Exercise brief:
In which lines of the data does the string "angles" appear? Copy every one.

Material provided:
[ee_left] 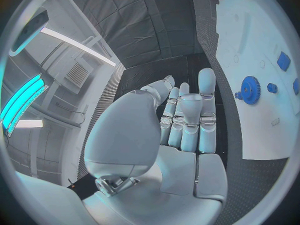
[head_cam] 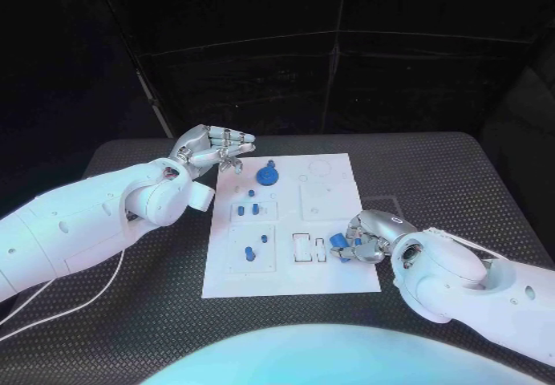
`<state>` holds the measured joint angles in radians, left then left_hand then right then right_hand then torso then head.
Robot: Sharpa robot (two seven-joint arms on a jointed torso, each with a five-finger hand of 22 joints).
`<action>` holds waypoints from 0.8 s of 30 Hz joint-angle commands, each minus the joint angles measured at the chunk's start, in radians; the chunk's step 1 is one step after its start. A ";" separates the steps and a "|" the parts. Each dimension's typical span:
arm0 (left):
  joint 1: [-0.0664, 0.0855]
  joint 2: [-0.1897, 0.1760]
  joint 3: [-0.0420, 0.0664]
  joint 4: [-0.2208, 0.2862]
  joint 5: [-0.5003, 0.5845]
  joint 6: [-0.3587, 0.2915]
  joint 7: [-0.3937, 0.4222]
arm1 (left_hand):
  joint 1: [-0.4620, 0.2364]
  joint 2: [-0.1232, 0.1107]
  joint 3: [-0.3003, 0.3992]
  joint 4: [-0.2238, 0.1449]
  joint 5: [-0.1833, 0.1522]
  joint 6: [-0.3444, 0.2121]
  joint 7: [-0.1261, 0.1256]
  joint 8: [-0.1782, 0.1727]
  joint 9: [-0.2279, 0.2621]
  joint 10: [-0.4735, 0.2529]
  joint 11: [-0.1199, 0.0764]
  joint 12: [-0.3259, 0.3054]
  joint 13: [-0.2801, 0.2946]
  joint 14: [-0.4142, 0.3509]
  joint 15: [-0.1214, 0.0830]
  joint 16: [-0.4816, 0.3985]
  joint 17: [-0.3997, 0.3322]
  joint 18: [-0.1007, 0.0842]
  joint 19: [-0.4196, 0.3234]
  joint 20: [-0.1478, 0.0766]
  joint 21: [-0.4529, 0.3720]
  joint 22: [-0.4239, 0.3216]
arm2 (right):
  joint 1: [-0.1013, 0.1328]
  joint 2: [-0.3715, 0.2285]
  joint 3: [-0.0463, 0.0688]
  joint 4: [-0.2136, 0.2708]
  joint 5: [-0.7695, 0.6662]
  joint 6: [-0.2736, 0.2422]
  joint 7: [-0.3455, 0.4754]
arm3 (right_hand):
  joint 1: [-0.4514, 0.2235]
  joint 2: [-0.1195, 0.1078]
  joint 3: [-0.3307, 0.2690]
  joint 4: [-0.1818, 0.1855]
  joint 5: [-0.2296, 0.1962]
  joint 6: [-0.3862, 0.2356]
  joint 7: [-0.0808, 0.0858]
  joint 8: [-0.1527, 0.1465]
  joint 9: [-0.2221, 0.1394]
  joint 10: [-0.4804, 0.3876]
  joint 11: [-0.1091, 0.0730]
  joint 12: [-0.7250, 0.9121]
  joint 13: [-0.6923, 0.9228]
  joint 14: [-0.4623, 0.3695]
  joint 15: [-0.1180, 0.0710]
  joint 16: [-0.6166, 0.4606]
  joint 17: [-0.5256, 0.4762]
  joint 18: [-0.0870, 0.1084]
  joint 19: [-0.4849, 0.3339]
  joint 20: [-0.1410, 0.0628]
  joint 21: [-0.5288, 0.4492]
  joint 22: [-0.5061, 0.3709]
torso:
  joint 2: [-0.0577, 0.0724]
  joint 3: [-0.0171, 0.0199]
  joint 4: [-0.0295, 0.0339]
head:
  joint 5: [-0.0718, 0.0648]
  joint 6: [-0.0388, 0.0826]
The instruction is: Assemble the parts on the task board
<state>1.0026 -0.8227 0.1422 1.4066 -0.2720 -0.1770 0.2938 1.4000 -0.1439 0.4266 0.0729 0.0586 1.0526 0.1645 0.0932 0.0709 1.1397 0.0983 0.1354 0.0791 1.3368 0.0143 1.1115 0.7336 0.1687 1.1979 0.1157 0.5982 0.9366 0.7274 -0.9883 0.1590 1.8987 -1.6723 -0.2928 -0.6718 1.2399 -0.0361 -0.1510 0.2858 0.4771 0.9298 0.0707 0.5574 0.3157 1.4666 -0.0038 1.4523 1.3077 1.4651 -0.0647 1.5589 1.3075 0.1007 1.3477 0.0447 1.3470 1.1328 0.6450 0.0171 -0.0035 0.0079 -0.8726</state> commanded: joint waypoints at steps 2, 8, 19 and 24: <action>0.001 -0.001 0.001 0.003 0.004 0.011 0.003 | 0.000 0.005 -0.006 0.000 -0.001 -0.003 0.003 0.005 -0.001 -0.005 0.002 0.005 -0.001 -0.006 0.000 -0.002 -0.001 0.012 -0.006 0.000 -0.003 -0.001 | 0.001 -0.003 0.001 0.036 0.046 -0.129 0.024 | 0.004 0.006 0.002 0.003 0.008 0.007 -0.005 0.006 0.009 0.031 -0.005 0.005 0.139 0.103 -0.005 0.006 0.247 -0.013 0.003 -0.002 0.004 0.002 | -0.001 -0.0010 0.0003 | 0.000 0.000; 0.000 0.000 0.001 0.002 0.004 0.012 0.003 | 0.000 0.005 -0.006 0.000 -0.001 -0.003 0.003 0.005 -0.001 -0.005 0.002 0.005 -0.001 -0.006 0.000 -0.002 -0.001 0.012 -0.006 0.000 -0.003 -0.001 | 0.001 0.014 0.001 0.065 0.049 -0.173 0.046 | 0.001 0.009 -0.001 0.005 0.012 0.009 -0.006 0.008 0.010 0.031 -0.005 0.006 0.139 0.103 -0.006 0.006 0.248 -0.013 0.004 -0.003 0.005 0.004 | -0.001 -0.0010 0.0032 | -0.001 0.000; 0.000 0.002 0.001 0.004 0.004 0.013 0.003 | 0.000 0.005 -0.006 0.000 -0.001 -0.003 0.003 0.005 -0.001 -0.005 0.002 0.005 -0.001 -0.006 0.000 -0.002 -0.001 0.012 -0.006 0.000 -0.003 -0.001 | 0.002 0.076 0.002 0.027 0.074 -0.124 0.040 | -0.027 0.015 -0.019 0.007 -0.003 0.013 -0.008 0.009 0.014 0.031 -0.007 0.002 0.137 0.102 -0.008 0.006 0.247 -0.013 0.003 -0.005 0.006 0.004 | 0.001 -0.0033 0.0046 | 0.005 0.000; 0.000 0.003 0.001 0.004 0.004 0.013 0.003 | 0.000 0.005 -0.006 0.000 -0.001 -0.003 0.003 0.005 -0.001 -0.005 0.002 0.005 -0.001 -0.006 0.000 -0.002 -0.001 0.012 -0.006 0.000 -0.003 -0.001 | 0.002 0.101 0.002 0.004 0.079 -0.089 0.024 | -0.067 0.017 -0.046 0.007 -0.086 0.014 -0.010 0.011 0.020 0.029 -0.009 -0.003 0.134 0.102 -0.009 0.005 0.244 -0.013 0.001 -0.006 0.004 0.002 | 0.002 -0.0030 0.0027 | 0.008 0.000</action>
<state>1.0007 -0.8212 0.1422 1.4079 -0.2720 -0.1737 0.2927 1.4000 -0.1439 0.4266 0.0729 0.0586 1.0527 0.1645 0.0932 0.0709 1.1397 0.0983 0.1354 0.0791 1.3368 0.0143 1.1115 0.7336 0.1687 1.1979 0.1157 0.5983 0.9367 0.7277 -0.8902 0.1601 1.9054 -1.6056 -0.4108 -0.6426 1.1826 -0.0142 -0.1942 0.2920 0.4003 0.9450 0.0562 0.5662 0.3384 1.4667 -0.0038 1.4522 1.3077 1.4650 -0.0646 1.5588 1.3073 0.1007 1.3477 0.0448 1.3472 1.1358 0.6462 0.0143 0.0008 0.0145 -0.8727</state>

Response area:
`<state>` holds the measured joint angles in radians, left then left_hand then right then right_hand then torso then head.
`<action>` holds waypoints from 0.8 s of 30 Hz joint-angle commands, each minus the joint angles measured at the chunk's start, in radians; the chunk's step 1 is one step after its start. A ";" separates the steps and a "|" the parts. Each dimension's typical span:

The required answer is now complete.